What is needed is an exact transcription of the listing, with the images removed.

-------- Data provided

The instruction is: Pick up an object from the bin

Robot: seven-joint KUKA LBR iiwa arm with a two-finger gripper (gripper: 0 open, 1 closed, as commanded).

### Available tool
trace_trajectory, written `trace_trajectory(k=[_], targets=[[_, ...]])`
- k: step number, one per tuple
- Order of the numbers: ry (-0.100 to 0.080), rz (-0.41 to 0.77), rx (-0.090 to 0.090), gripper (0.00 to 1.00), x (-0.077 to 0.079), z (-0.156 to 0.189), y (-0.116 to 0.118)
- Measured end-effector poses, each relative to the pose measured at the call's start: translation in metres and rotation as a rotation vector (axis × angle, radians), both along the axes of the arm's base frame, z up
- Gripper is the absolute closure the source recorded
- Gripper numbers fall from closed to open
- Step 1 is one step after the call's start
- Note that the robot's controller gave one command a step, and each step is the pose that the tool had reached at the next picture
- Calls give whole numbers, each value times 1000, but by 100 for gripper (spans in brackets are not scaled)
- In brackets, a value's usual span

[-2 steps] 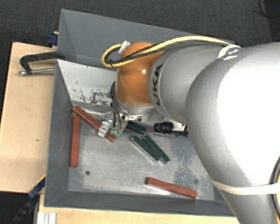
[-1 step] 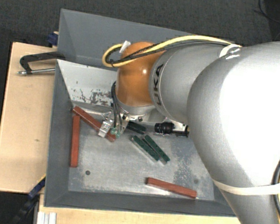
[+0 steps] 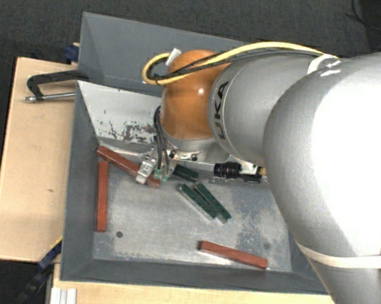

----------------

**Output for this task:**
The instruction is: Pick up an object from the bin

Robot: seven-joint KUKA LBR iiwa arm with a two-finger gripper (gripper: 0 open, 1 closed, as commanded).

### Available tool
trace_trajectory, written `trace_trajectory(k=[_], targets=[[_, ...]])`
- k: step number, one per tuple
- Order of the numbers: ry (-0.100 to 0.080), rz (-0.41 to 0.77), rx (-0.090 to 0.090), gripper (0.00 to 1.00), x (-0.077 to 0.079), z (-0.156 to 0.189), y (-0.116 to 0.118)
- Measured end-effector poses, each relative to the pose measured at the call's start: translation in metres and rotation as a rotation vector (axis × angle, radians), both along the axes of the arm's base frame, z up
- Gripper is the absolute closure the source recorded
- Gripper numbers fall from closed to open
- Step 1 is one step after the call's start
- Note that the robot's controller gave one command a step, and each step is the pose that the tool had reached at the next picture
- Calls give whole numbers, each value times 1000, but by 100 for gripper (spans in brackets are not scaled)
- In brackets, a value's usual span

[-2 steps] 
[-1 step] 
[+0 steps] 

This concludes the response to the exercise.